Explosions and fires: Methane and coal dust explosions
Self-heating with coal
Flood (sudden influx of water into the mines: from the surface
Under ground
Layer Failure: Roof and side fall in underground mines
Pits and dumps and breakdowns in open pit mines
Heavy machinery for earthmoving: Shovels, shock absorbers, trucks and shock absorbers

Q. What measures is the Government taking to prevent this type of accident in the mines?
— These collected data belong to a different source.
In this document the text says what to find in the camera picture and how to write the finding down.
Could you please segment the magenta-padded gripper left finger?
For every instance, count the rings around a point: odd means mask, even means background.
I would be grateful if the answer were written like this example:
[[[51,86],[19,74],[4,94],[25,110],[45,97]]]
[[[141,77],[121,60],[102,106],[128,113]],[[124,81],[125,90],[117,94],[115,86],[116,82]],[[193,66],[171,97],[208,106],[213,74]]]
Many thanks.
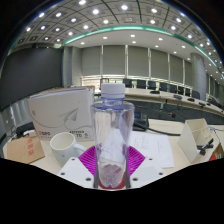
[[[84,188],[97,188],[95,147],[90,147],[78,158],[71,157],[59,171],[58,176]]]

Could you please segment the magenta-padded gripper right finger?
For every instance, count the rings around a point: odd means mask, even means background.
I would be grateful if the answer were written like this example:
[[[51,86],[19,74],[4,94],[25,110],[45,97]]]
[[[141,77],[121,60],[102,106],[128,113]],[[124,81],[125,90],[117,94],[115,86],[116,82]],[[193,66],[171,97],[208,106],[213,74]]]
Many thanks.
[[[130,146],[127,151],[125,181],[128,189],[140,188],[164,176],[163,169],[153,159]]]

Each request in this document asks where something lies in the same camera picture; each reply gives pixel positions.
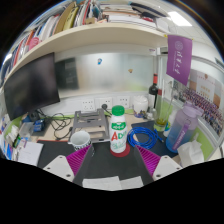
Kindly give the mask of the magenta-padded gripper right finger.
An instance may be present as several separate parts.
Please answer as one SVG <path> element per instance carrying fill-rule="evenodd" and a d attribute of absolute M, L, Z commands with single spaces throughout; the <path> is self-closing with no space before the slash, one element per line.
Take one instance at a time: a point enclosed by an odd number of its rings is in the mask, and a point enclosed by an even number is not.
<path fill-rule="evenodd" d="M 182 167 L 168 155 L 158 156 L 152 151 L 138 145 L 134 147 L 134 154 L 138 162 L 144 166 L 154 181 L 160 180 L 182 169 Z"/>

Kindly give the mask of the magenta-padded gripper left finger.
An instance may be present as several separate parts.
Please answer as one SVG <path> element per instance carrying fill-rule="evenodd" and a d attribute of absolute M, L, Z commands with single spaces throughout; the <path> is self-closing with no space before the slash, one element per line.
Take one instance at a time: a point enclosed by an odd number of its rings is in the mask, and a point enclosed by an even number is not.
<path fill-rule="evenodd" d="M 81 186 L 93 155 L 93 146 L 87 146 L 67 157 L 57 156 L 44 167 L 44 170 Z"/>

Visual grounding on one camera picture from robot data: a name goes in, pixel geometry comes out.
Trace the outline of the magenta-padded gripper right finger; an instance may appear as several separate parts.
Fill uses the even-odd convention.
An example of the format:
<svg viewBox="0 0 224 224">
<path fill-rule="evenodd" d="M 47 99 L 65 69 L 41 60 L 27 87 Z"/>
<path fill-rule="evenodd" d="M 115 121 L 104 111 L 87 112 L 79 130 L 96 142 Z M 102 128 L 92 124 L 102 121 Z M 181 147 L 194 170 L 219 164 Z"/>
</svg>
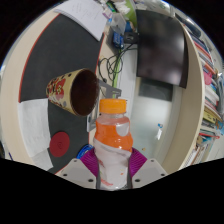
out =
<svg viewBox="0 0 224 224">
<path fill-rule="evenodd" d="M 147 159 L 137 149 L 133 149 L 129 158 L 127 187 L 141 188 L 167 176 L 167 172 L 156 159 Z"/>
</svg>

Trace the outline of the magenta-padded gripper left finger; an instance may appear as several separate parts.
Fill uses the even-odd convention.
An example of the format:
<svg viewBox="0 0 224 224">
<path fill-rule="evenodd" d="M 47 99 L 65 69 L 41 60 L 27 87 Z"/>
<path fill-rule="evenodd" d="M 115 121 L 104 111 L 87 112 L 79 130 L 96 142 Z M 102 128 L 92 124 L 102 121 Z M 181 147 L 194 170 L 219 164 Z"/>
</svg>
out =
<svg viewBox="0 0 224 224">
<path fill-rule="evenodd" d="M 60 177 L 84 188 L 97 189 L 99 165 L 94 150 L 89 150 L 80 159 L 72 159 L 61 170 Z"/>
</svg>

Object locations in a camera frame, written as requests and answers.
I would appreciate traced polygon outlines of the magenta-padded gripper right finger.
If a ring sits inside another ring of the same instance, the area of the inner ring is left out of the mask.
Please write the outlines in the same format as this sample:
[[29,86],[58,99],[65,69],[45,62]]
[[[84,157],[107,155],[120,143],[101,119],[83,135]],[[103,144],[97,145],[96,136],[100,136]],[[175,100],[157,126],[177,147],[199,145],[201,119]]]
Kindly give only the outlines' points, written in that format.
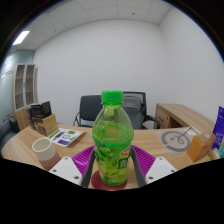
[[154,157],[134,145],[131,146],[131,158],[139,187],[155,182],[177,171],[164,157]]

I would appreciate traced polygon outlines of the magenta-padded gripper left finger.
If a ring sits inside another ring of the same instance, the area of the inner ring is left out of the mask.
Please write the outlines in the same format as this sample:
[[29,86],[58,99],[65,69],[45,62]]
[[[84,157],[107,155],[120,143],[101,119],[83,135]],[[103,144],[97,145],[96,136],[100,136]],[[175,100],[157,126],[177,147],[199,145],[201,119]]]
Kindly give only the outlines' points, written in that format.
[[50,173],[87,188],[91,179],[94,160],[94,147],[91,146],[73,157],[63,157],[50,169]]

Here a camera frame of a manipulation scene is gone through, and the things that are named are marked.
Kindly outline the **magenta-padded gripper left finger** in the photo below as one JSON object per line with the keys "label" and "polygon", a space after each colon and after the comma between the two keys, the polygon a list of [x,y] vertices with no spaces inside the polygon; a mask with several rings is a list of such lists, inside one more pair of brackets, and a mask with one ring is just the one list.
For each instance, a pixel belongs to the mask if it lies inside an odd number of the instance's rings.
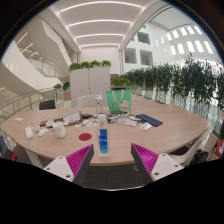
{"label": "magenta-padded gripper left finger", "polygon": [[90,144],[67,157],[58,156],[44,170],[82,186],[93,155],[94,146]]}

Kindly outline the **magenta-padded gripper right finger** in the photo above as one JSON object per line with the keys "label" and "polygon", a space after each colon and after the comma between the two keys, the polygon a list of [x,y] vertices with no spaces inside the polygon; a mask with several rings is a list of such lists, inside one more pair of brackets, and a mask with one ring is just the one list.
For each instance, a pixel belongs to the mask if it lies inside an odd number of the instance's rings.
{"label": "magenta-padded gripper right finger", "polygon": [[168,154],[156,154],[135,143],[131,144],[131,154],[140,171],[144,185],[183,169],[183,166]]}

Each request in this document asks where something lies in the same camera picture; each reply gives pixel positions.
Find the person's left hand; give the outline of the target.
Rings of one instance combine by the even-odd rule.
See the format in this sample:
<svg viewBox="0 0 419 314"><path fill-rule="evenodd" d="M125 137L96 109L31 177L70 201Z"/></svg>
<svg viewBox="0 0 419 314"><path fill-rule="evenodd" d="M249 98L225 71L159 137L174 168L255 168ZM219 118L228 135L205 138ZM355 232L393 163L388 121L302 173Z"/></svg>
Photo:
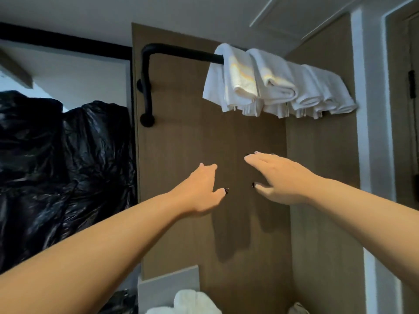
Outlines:
<svg viewBox="0 0 419 314"><path fill-rule="evenodd" d="M170 206L178 216L205 214L221 202L214 202L217 164L199 166L178 186L168 193Z"/></svg>

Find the person's right hand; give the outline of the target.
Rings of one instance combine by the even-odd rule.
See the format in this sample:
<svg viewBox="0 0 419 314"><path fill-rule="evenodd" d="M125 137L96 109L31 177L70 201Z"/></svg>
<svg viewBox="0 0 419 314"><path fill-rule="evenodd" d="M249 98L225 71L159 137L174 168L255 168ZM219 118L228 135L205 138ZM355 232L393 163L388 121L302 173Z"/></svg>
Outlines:
<svg viewBox="0 0 419 314"><path fill-rule="evenodd" d="M266 185L275 189L275 197L266 199L276 203L308 203L325 181L301 164L275 154L255 152L244 160L264 176Z"/></svg>

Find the person's left forearm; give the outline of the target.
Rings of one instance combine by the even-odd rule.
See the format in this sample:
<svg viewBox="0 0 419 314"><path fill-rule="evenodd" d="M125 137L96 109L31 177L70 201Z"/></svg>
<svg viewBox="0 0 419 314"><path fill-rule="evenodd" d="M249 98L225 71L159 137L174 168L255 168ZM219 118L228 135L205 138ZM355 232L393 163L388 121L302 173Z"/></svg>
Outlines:
<svg viewBox="0 0 419 314"><path fill-rule="evenodd" d="M185 211L163 194L47 248L0 275L0 314L95 314Z"/></svg>

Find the person's right forearm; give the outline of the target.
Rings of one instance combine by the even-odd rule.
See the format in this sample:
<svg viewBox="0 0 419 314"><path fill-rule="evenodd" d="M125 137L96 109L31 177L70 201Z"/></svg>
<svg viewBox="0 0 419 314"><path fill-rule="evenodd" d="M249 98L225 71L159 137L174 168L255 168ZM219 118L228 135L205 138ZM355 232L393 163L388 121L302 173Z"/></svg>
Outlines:
<svg viewBox="0 0 419 314"><path fill-rule="evenodd" d="M331 217L419 293L419 211L318 176L306 190L308 203Z"/></svg>

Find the folded white towel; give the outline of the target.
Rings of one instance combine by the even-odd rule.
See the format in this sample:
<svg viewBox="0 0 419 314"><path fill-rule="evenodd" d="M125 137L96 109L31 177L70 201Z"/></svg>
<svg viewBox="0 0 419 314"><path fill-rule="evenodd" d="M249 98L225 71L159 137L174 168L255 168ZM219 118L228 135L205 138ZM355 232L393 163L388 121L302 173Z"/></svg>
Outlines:
<svg viewBox="0 0 419 314"><path fill-rule="evenodd" d="M336 115L357 109L356 102L339 75L310 65L303 64L303 66L310 72L322 94L320 103L306 110L307 116L319 119L323 112Z"/></svg>
<svg viewBox="0 0 419 314"><path fill-rule="evenodd" d="M316 110L323 101L323 95L317 85L315 78L303 65L287 63L294 78L294 84L298 91L296 98L287 103L288 113L296 118L305 116L313 119L320 119L322 111Z"/></svg>
<svg viewBox="0 0 419 314"><path fill-rule="evenodd" d="M259 100L251 56L227 43L220 44L214 53L224 62L210 64L202 97L223 112L240 110L244 116L260 116L264 103Z"/></svg>
<svg viewBox="0 0 419 314"><path fill-rule="evenodd" d="M289 116L287 104L299 93L294 76L285 59L259 49L246 51L254 63L255 79L263 111L278 118Z"/></svg>

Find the grey white box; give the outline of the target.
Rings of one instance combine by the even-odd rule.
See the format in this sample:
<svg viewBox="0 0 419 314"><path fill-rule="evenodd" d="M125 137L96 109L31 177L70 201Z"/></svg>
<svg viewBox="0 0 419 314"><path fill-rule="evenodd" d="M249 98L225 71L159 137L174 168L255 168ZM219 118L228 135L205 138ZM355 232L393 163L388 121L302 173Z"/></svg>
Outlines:
<svg viewBox="0 0 419 314"><path fill-rule="evenodd" d="M147 280L138 280L138 314L145 314L150 308L173 306L175 295L180 290L200 291L199 266L177 270Z"/></svg>

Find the fluffy white towel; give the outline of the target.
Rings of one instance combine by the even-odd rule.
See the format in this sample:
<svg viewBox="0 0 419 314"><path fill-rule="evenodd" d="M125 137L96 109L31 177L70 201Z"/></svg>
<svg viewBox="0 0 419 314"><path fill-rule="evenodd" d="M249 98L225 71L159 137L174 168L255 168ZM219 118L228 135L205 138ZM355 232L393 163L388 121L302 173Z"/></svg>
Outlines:
<svg viewBox="0 0 419 314"><path fill-rule="evenodd" d="M222 314L222 311L205 293L187 289L176 293L172 307L154 307L145 314Z"/></svg>

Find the small white cloth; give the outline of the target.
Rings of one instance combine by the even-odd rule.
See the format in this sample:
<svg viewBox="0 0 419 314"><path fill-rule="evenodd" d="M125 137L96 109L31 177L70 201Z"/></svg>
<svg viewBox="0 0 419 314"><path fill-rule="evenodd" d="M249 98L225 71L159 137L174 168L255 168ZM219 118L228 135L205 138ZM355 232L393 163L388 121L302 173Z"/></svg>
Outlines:
<svg viewBox="0 0 419 314"><path fill-rule="evenodd" d="M299 302L295 302L287 311L287 314L310 314Z"/></svg>

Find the black plastic bag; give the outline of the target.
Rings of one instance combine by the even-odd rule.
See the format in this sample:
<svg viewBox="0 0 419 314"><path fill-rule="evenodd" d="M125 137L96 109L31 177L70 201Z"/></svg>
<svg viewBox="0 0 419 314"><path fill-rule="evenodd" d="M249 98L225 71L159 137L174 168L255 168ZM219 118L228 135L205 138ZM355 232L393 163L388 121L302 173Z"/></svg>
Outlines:
<svg viewBox="0 0 419 314"><path fill-rule="evenodd" d="M0 274L60 240L76 187L62 151L62 107L0 92Z"/></svg>
<svg viewBox="0 0 419 314"><path fill-rule="evenodd" d="M128 108L93 101L64 113L62 149L75 187L58 228L58 241L136 203Z"/></svg>

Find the brown door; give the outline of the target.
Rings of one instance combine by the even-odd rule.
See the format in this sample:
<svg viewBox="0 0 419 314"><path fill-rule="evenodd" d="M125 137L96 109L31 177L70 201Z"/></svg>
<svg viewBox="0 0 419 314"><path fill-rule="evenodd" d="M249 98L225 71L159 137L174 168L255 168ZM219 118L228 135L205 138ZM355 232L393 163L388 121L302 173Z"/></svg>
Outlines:
<svg viewBox="0 0 419 314"><path fill-rule="evenodd" d="M419 0L385 19L396 201L419 212ZM416 75L409 98L408 72Z"/></svg>

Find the white door frame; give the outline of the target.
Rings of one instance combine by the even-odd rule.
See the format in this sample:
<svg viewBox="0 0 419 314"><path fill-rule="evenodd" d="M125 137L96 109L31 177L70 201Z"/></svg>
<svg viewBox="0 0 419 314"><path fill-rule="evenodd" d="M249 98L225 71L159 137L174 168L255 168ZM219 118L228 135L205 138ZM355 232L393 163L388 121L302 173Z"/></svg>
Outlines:
<svg viewBox="0 0 419 314"><path fill-rule="evenodd" d="M414 0L362 0L350 12L360 187L396 200L385 19ZM404 314L402 282L364 249L367 314Z"/></svg>

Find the black metal towel rail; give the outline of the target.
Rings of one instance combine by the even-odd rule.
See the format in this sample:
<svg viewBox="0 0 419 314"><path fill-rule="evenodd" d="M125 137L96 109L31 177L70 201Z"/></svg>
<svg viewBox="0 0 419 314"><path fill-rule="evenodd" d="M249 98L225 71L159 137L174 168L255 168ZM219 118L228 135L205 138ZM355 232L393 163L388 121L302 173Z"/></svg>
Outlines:
<svg viewBox="0 0 419 314"><path fill-rule="evenodd" d="M140 116L140 124L150 128L155 123L153 115L153 101L151 94L151 82L149 78L149 61L154 54L164 54L173 57L187 58L195 61L224 64L222 55L198 51L164 43L150 43L141 50L141 78L137 81L137 90L143 94L144 113Z"/></svg>

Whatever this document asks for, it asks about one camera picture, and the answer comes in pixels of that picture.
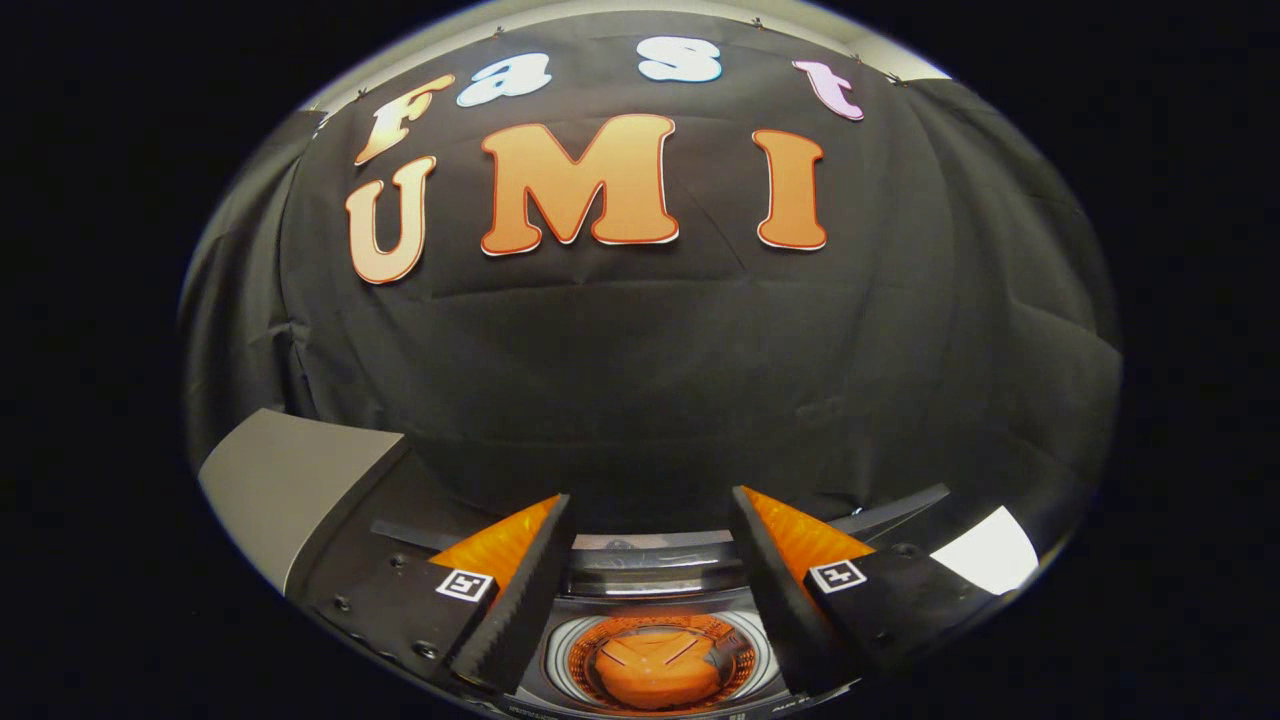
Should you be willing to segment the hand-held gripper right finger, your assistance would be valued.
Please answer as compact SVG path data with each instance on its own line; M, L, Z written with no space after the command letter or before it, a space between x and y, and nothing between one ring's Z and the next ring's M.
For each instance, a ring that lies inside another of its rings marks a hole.
M897 673L998 603L919 544L870 546L746 486L732 489L732 538L796 693Z

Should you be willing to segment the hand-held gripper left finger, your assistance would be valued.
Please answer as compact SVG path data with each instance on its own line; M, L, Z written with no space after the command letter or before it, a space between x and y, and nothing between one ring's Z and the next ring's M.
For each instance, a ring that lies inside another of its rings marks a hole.
M439 553L325 559L310 578L310 607L417 682L511 694L538 648L575 534L571 497L553 495Z

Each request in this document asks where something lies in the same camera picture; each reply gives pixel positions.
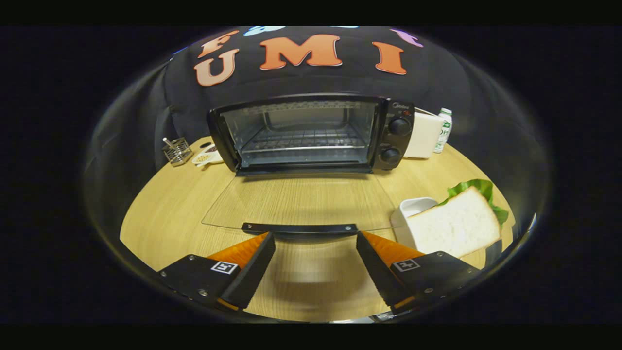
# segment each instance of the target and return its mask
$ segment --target wire utensil holder
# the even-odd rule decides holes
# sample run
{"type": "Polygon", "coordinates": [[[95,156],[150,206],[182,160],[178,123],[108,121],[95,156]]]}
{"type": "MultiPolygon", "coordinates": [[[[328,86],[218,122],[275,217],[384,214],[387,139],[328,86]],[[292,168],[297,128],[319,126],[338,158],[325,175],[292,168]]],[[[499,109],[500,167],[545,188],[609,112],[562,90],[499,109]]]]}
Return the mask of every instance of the wire utensil holder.
{"type": "Polygon", "coordinates": [[[173,141],[169,141],[167,138],[162,140],[166,143],[162,151],[172,166],[184,165],[194,154],[185,138],[178,138],[173,141]]]}

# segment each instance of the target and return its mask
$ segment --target white bread
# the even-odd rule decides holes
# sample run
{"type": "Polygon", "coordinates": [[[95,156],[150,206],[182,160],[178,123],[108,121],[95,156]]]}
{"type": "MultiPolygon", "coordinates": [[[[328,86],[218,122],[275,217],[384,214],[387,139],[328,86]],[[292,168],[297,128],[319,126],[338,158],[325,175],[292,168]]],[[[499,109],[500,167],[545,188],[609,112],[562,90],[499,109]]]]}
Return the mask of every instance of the white bread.
{"type": "Polygon", "coordinates": [[[415,249],[429,254],[442,250],[462,258],[501,238],[501,227],[486,198],[469,187],[444,206],[435,206],[406,219],[415,249]]]}

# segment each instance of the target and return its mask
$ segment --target oven control knob
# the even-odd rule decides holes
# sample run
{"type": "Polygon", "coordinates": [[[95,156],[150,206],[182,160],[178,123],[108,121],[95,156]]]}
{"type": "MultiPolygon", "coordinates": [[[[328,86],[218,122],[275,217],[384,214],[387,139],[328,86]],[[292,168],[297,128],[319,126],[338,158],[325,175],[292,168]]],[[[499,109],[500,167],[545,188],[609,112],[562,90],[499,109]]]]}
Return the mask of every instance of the oven control knob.
{"type": "Polygon", "coordinates": [[[380,154],[380,159],[387,164],[396,164],[402,159],[402,154],[395,148],[389,148],[380,154]]]}
{"type": "Polygon", "coordinates": [[[389,124],[389,131],[395,135],[406,136],[412,131],[412,128],[406,119],[398,118],[389,124]]]}

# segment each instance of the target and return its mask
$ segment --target water bottle
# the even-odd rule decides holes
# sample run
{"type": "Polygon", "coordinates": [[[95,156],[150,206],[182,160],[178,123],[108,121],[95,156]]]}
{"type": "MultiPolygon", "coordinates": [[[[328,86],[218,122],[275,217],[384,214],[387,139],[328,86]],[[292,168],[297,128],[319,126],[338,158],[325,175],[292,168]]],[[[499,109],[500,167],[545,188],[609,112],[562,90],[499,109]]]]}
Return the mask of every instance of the water bottle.
{"type": "Polygon", "coordinates": [[[449,139],[449,134],[452,132],[452,111],[447,108],[441,108],[439,117],[443,119],[443,128],[440,130],[439,140],[436,142],[434,153],[441,153],[445,147],[445,143],[449,139]]]}

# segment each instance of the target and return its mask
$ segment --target small plate
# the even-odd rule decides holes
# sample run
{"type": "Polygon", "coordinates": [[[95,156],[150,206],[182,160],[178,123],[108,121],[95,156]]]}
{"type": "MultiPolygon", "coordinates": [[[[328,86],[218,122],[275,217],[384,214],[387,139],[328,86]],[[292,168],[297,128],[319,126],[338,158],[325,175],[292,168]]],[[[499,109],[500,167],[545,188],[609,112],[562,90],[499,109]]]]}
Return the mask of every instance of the small plate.
{"type": "Polygon", "coordinates": [[[210,163],[220,163],[223,161],[223,158],[220,156],[218,151],[214,152],[201,152],[199,153],[193,160],[192,163],[197,166],[210,164],[210,163]]]}

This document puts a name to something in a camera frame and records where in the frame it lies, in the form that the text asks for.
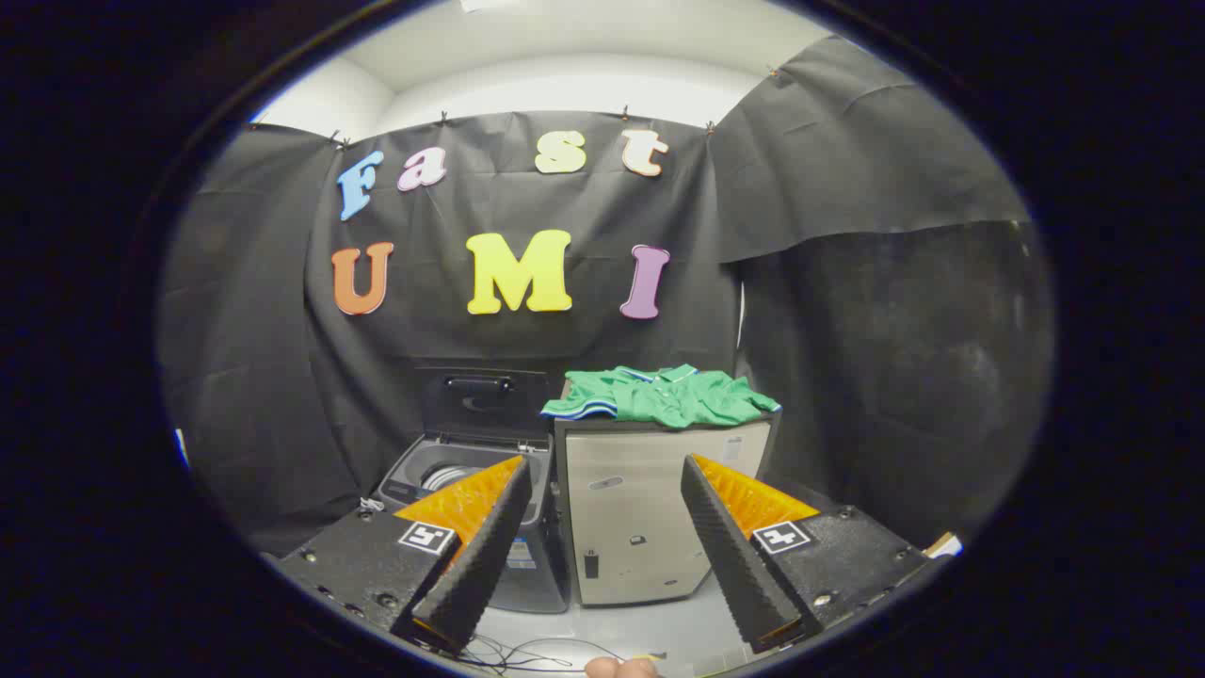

  1. DGMS investigates all fatal and serious accidents, including dangerous incidents, especially due to fire, explosives, gases, and many other important things.
  2. Upon completion of the investigation, legal action is taken on a case-by-case basis, including prosecution of those responsible for the accidents.
  3. Accidents are also analyzed in technical detail, and based on the results of this analysis, technical circulars, instructions, and guidelines are issued on various causes and omissions to improve safety standards in mines and prevent them from happening again.
  4. Accident prone minesThey were also identified based on this analysis and the focus was placed on said mines through inspections and follow-up actions to bring their condition to a safe level.

Q. What are the corrective measures being taken to reduce the accident rate in the mines?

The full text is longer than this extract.